CRUSH Controlled, Scalable, Decentralized Placement of Replicated Data

1. Summary

This explains CRUSH, which is used as an algorithm for distributing objects (data) to storage devices in CEPH.

2. CRUSH

CRUSH is an algorithm that distributes objects to each storage device in proportion to the weight of each storage device. Here, the meaning of object distribution also includes object replicas. If CEPH needs to maintain 3 replicas, CRUSH determines 3 storage devices where objects will be stored. CRUSH distributes objects based on a map called Cluster Map that represents the hierarchy of logical storage devices.

2.1. Cluster Map

Cluster Map is a map that represents the hierarchy of logical storage devices. If there is a storage server room, the storage server room has multiple server cabinets, each server cabinet has disk racks, and each disk rack has multiple disks. The Cluster Map is a logical representation of this physical storage device structure.

|| Action | Resulting | |—|—| || take(root) | root | || select(1, row) | row2 | || select(3, cabinet) | cab21 cab23 cab24 | || select(1, disk) | disk2107 disk2313 disk2437 | || emit | |

[Table 1] CRUSH Map Example

Based on the hierarchy information of the Cluster Map, CEPH administrators can freely set the placement of replicas. Replicas can be placed on the same disk rack, on different disk racks, or on different server cabinets. These replica placement settings allow replicas to be stored more safely physically. It would be safer to place replicas on server cabinets that use different power sources rather than placing them on disk racks that use the same power source. [Table 1] shows the process of CRUSH selecting 3 replicas at the server cabinet level.

Cluster Map consists of Buckets and Devices. Buckets are logical groups, and in [Table 1], they can be server cabinets or disk racks. Buckets can have sub-buckets or sub-devices. Devices represent actual disks, and disks can only be located at the leaves of the Cluster Map. Buckets and Devices can each have a Weight. The weight of a bucket is the sum of the weights of sub-buckets or sub-disks. Generally, weights are set in proportion to the capacity of sub-devices. Therefore, the weight value of a bucket is proportional to the disk capacity belonging to the bucket.

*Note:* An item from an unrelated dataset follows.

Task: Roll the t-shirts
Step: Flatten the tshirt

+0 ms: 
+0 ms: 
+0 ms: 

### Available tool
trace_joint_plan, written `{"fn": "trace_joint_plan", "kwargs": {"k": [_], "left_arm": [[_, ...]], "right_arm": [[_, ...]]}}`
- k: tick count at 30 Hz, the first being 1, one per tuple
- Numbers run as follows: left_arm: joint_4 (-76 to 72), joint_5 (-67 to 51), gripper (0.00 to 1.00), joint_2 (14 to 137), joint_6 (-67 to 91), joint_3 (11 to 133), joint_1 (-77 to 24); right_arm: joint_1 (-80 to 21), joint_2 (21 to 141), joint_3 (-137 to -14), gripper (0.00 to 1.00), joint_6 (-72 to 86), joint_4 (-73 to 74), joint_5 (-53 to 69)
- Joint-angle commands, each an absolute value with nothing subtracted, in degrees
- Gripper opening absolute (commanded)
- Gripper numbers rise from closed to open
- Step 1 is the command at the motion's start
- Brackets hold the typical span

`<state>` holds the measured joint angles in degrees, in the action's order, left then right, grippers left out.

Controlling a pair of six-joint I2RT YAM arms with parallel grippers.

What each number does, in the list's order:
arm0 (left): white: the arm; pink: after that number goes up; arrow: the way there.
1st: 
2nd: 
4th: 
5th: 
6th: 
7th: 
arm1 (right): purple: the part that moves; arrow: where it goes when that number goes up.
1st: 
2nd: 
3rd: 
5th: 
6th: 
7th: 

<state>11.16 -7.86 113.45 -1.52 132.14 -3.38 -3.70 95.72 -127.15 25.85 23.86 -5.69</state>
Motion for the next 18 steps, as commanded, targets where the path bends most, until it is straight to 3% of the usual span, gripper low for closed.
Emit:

The criteria for selecting sub-buckets or sub-devices in each bucket differ depending on the Weight and Bucket Type of the sub-buckets or sub-devices.

2.2. Bucket Type

Bucket Type refers to the way of managing items (sub-buckets, sub-devices). There are 4 types of Bucket Types: Uniform, List, Tree, and Straw.

2.2.1. Uniform

Uniform Bucket manages sub-items using Consistency Hashing. Since it is hash-based, sub-items can be found in O(1) time. However, when items are added or removed, the hashing results change, so rebalancing takes a lot of time. Uniform Bucket proceeds under the assumption that all buckets have the same weight. If you want to give different weights to each bucket, you need to use a different bucket type.

2.2.2. List

List Bucket manages sub-items using a Linked List. When finding sub-items, it takes O(n) time because the linked list must be traversed. Therefore, it has the disadvantage of slow search time when the number of sub-items increases. Traversal starts from the front of the linked list. Whether to use the selected item is determined based on the weight of the selected item and the sum of all weights behind the selected item. If the selected item is not used, the next item in the linked list is selected and the same algorithm is repeated.

When items are added to the linked list, they are added to the very front of the linked list. When items are added, only some of the existing items’ sub-items need to be moved to the added item’s sub-items, so relatively fast rebalancing is possible. However, when items in the middle or end of the linked list are removed or item weights are changed, rebalancing takes a lot of time because sub-items need to be moved overall.

2.2.3. Tree

Tree Bucket uses a Weighted Binary Search Tree for sub-items. Sub-items are attached to the end of the tree. Since it is tree-based, sub-item search takes O(log n) time. The Left/Right Weight of the tree is equal to the sum of the weights of all items belonging to the Left/Right Subtree.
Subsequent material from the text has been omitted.